Problem to work on: In the listing below, every line with the word "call" needs to be copied.

Collected material:
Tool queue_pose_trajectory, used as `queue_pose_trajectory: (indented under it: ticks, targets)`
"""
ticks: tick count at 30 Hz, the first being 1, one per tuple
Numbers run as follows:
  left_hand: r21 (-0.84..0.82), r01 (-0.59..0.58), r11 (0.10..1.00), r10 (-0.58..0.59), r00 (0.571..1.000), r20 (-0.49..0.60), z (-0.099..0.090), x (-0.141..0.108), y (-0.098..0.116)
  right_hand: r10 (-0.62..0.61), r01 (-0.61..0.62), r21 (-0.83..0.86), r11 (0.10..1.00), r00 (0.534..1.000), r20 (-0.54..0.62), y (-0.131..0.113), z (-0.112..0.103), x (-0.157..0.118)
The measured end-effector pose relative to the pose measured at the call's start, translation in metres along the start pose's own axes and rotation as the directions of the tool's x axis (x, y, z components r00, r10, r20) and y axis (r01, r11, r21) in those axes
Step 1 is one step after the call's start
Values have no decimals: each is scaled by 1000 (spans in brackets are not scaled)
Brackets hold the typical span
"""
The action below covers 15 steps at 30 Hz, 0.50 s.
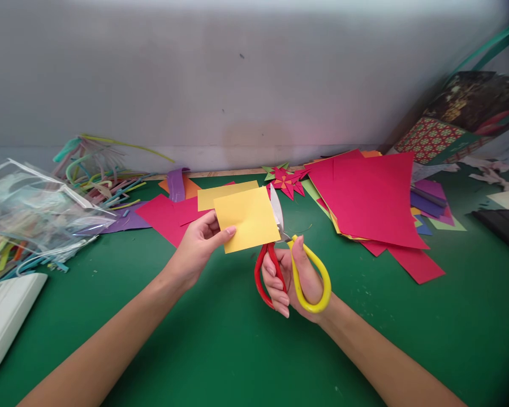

Solution for this problem:
The measured end-effector pose relative to the pose measured at the call's start, translation in metres along the start pose's own axes and rotation as the directions of the tool's x axis (x, y, z components r00, r10, r20) and y axis (r01, r11, r21) in those axes
Step 1 is one step after the call's start

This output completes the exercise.